Dans son message à la nation, son excellence Monsieur le président macky sall affirme que « le fondement de nos acquis, l’assise démocratique de notre système politique est solide et qu’en définitive, nous pouvons apporter à notre Constitution les changements consensuels appropriés sans provoquer de rupture normative dans la nature même de notre régime politique ». A cet effet, l’objectif du projet de révision constitutionnelle est de « moderniser, stabiliser et consolider notre démocratie, renforcer l’Etat de droit et améliorer la gouvernance des affaires publiques… ». Ainsi, conformément à l’article 51 de la Constitution, « je recueillerai, au préalable l’avis du Président de l’Assemblée nationale et celui du Conseil constitutionnel ».

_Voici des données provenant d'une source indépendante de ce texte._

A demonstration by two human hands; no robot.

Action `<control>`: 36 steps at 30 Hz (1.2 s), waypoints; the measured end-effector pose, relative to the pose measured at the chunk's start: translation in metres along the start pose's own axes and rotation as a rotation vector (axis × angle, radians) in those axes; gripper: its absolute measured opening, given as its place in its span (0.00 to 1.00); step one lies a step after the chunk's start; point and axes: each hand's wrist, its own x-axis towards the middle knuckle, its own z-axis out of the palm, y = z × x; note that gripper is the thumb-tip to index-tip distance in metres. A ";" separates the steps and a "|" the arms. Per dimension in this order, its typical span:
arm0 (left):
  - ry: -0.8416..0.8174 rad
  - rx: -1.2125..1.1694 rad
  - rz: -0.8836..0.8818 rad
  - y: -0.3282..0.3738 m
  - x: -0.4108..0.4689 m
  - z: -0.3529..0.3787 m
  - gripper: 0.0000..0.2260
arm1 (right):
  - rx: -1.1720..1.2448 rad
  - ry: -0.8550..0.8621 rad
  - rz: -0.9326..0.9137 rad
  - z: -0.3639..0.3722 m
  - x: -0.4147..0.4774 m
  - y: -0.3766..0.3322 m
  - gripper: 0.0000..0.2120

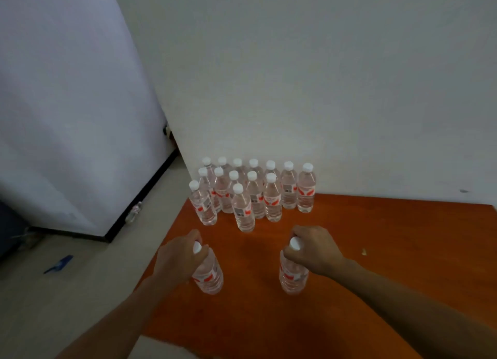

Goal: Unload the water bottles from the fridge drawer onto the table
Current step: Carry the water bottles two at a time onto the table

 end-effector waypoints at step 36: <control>0.104 -0.249 0.559 -0.152 0.255 0.017 0.10 | -0.145 0.092 0.490 0.098 0.267 -0.143 0.20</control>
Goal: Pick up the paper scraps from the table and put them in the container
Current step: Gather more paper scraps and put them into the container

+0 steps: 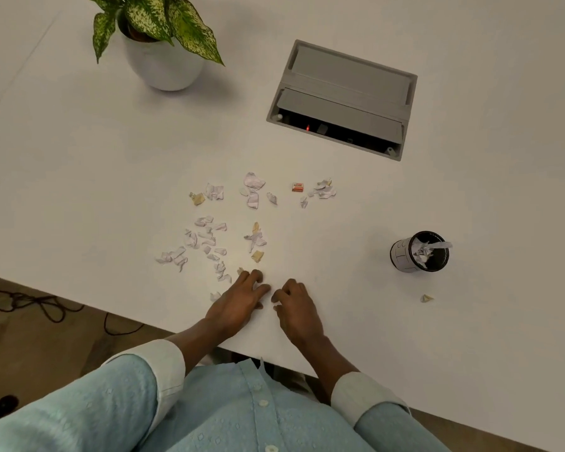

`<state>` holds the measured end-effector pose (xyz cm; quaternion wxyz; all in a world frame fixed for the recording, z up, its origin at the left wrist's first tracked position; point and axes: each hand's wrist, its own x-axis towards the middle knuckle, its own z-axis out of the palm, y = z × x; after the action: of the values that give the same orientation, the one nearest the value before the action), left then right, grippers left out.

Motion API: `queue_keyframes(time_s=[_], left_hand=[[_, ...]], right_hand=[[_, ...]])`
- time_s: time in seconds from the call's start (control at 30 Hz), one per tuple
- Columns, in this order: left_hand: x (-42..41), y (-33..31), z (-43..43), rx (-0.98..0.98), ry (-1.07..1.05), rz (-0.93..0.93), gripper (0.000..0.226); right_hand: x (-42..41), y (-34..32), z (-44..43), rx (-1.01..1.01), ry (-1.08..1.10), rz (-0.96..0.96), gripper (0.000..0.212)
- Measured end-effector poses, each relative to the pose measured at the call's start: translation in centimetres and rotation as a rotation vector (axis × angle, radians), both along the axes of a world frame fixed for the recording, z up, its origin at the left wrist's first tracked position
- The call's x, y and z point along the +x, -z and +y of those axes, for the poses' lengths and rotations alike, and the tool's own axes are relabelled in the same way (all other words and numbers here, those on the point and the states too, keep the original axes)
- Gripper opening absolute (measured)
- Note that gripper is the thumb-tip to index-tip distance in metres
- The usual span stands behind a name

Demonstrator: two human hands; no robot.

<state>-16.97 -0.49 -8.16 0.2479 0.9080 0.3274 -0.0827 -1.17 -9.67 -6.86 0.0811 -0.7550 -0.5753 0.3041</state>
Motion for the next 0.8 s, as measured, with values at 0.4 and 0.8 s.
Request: queue_keyframes(time_s=[0.4, 0.8], left_hand=[[2.5, -0.1, 0.0, -0.023, -0.151, -0.155, 0.022], [18.4, -10.0, -1.0, -0.257, -0.342, -0.603, 0.006]], right_hand=[[2.8, -0.5, -0.9, 0.005, 0.586, 0.168, 0.007], [15.5, -9.4, -3.5, 0.398, 1.078, 0.217, 0.013]])
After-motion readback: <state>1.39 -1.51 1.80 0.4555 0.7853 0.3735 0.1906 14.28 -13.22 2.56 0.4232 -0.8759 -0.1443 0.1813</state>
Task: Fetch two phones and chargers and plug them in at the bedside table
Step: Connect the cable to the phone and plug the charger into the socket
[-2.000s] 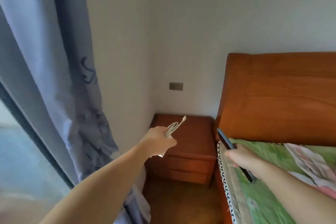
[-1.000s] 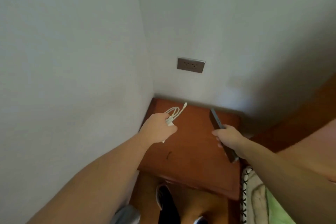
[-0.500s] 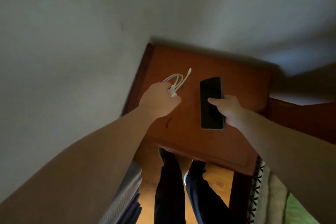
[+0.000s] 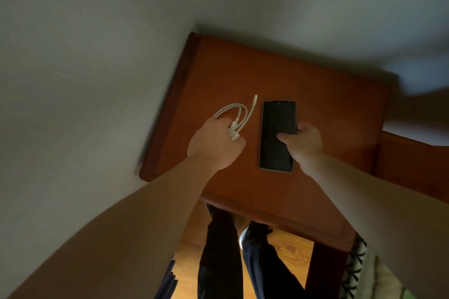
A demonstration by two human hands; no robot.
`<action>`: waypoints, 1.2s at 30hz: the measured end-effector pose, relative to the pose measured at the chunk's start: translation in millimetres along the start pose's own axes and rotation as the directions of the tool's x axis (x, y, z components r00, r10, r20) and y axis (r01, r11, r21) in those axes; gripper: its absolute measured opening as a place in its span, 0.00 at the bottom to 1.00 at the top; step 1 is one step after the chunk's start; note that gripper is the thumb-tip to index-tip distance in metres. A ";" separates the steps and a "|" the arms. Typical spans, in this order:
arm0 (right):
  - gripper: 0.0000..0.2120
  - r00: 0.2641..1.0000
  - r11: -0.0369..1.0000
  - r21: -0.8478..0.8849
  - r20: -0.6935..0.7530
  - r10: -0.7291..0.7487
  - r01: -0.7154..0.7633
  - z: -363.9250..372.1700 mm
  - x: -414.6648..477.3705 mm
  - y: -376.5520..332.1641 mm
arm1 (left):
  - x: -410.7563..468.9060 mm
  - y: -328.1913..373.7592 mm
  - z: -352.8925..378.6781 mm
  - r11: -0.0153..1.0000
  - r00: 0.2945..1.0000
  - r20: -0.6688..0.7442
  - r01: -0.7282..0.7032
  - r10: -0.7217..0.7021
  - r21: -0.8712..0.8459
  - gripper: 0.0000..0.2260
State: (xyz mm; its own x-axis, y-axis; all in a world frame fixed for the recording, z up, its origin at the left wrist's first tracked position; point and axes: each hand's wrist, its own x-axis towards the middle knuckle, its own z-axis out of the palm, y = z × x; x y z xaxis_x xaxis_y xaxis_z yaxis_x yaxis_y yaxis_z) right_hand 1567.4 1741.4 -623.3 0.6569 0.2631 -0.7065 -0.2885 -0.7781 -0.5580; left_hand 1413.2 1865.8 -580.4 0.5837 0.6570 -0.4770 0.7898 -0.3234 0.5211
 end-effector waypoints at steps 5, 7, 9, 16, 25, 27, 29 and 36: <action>0.12 0.985 0.971 -0.214 -0.110 -0.135 0.110 5.5 2.5 0.9 | 0.9 -4.1 4.2 1.000 1.000 0.007 -0.001 0.001 0.003 0.10; 0.15 0.976 0.956 -0.258 -0.127 -0.175 0.138 6.8 2.9 0.1 | 1.0 -4.6 4.7 1.000 1.000 0.009 0.002 -0.002 -0.002 0.10; 0.16 0.972 0.948 -0.285 -0.136 -0.190 0.145 8.9 3.5 0.1 | 0.8 -5.3 5.7 1.000 1.000 0.003 -0.003 0.003 -0.016 0.10; 0.23 0.967 0.930 -0.354 -0.187 -0.175 0.100 18.3 1.8 -4.9 | -1.2 -6.2 6.0 1.000 1.000 0.004 -0.016 0.016 -0.007 0.11; 0.27 0.963 0.905 -0.424 -0.226 -0.146 0.037 22.3 -4.2 -4.2 | -3.3 -8.9 3.7 0.999 0.999 -0.014 -0.039 0.038 -0.014 0.11; 0.30 0.963 0.907 -0.420 -0.237 -0.129 0.018 21.9 -8.3 -5.9 | -4.5 -9.0 2.6 0.999 0.999 -0.013 -0.040 0.040 -0.014 0.10; 0.27 0.930 0.879 -0.470 -0.282 -0.237 0.082 24.6 -17.2 -11.8 | -6.0 -8.9 1.6 0.999 0.999 -0.012 -0.049 0.048 -0.010 0.09; 0.24 0.954 0.954 0.036 0.023 -0.299 0.298 45.1 -45.5 -58.4 | -6.9 2.1 -5.5 0.988 0.973 0.223 -0.023 0.056 -0.151 0.07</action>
State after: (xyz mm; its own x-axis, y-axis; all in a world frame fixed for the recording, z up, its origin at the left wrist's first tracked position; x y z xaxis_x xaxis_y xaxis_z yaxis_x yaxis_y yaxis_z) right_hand 1523.0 1800.6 -578.2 0.6970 0.4964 -0.5174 -0.1046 -0.6434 -0.7583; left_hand 1409.8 1864.3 -572.1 0.6546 0.4696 -0.5924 0.7388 -0.2314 0.6330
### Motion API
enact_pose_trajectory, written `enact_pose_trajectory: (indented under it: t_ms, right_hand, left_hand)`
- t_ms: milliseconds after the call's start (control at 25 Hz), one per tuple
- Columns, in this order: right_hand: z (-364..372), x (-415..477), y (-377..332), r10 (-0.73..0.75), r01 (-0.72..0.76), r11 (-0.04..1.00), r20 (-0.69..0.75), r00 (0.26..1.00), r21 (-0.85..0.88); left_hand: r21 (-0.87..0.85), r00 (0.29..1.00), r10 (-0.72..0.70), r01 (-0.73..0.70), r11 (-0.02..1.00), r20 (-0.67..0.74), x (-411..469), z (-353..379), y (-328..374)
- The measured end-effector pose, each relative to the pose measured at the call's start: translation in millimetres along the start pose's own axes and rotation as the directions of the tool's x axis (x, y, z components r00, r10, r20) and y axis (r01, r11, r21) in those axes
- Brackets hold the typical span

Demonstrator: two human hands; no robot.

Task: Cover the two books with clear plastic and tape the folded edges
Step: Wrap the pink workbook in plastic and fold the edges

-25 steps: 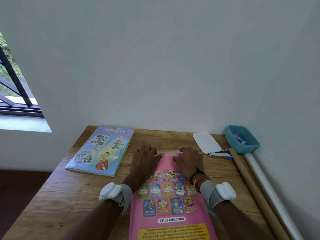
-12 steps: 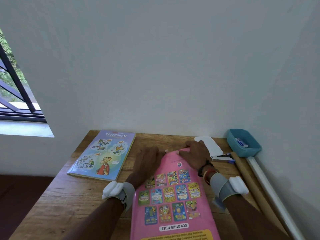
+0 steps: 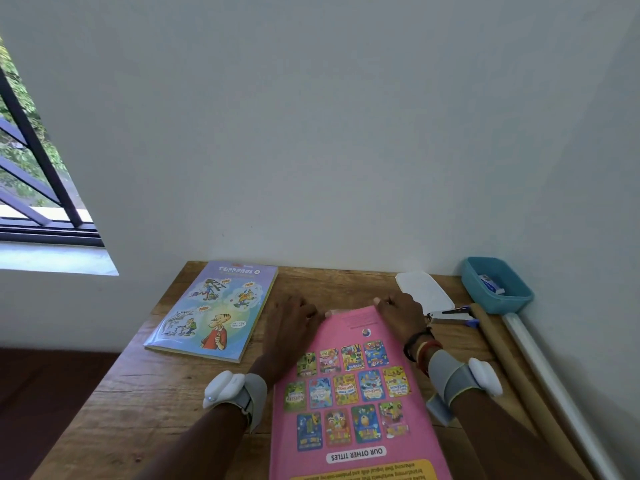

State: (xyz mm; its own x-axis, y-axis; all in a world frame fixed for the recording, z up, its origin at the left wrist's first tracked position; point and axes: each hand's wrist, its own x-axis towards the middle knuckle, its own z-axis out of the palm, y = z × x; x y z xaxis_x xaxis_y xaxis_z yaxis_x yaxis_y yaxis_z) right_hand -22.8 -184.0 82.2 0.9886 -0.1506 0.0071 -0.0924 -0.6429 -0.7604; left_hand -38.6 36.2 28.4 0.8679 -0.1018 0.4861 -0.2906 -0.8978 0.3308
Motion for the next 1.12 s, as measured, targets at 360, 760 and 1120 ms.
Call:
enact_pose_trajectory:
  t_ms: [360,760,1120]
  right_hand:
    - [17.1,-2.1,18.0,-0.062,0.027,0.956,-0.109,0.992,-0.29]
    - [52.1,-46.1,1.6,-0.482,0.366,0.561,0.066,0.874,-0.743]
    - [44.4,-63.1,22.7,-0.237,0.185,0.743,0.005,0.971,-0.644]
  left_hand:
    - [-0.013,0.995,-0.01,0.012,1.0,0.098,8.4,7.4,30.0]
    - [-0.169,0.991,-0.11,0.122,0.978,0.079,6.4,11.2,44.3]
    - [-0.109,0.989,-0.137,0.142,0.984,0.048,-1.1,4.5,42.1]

Ce projet de révision constitutionnelle apportera « des innovations importantes, notamment :
1. la modernisation du rôle des partis politiques dans le système démocratique ;
2. la participation des candidats indépendants à tous les types d’élection ;
3. la promotion de la gouvernance locale et du développement territorial par la création du Haut Conseil des collectivités territoriales ;
4. la reconnaissance de nouveaux droits aux citoyens : droits à un environnement sain, droit sur leur patrimoine foncier et leurs ressources naturelles ;
5. le renforcement de la citoyenneté par la consécration de devoirs du citoyen ;
6. la restauration du quinquennat pour le mandat présidentiel, y compris la question de l’applicabilité immédiate de la réduction à cinq ans du mandat de sept ans en cours ;
7. le renforcement des droits de l’opposition et de son Chef ;
8. la représentation des Sénégalais de l’extérieur par des députés à eux dédiés ;
9. l’élargissement des pouvoirs de l’Assemblée nationale en matière de contrôle de l’action gouvernementale et d’évaluation des politiques publiques ;
10. la soumission au Conseil constitutionnel des lois organiques pour contrôle de constitutionnalité avant leur promulgation ;
11. l’augmentation du nombre des membres du Conseil constitutionnel de 5 à 7 ;
12. la désignation par le Président de l’Assemblée nationale de 2 des 7 membres du Conseil constitutionnel ;
13. l’élargissement des compétences du Conseil constitutionnel pour donner des avis et connaître des exceptions d’inconstitutionnalité soulevées devant la Cour d’Appel ;
14. la constitutionnalisation des principes de la décentralisation et de la déconcentration ;
15. L’intangibilité des dispositions relatives à la forme républicaine, la laïcité, le caractère indivisible, démocratique et décentralisé de l’Etat, le mode d’élection, la durée et le nombre de mandats consécutifs du Président de la République ».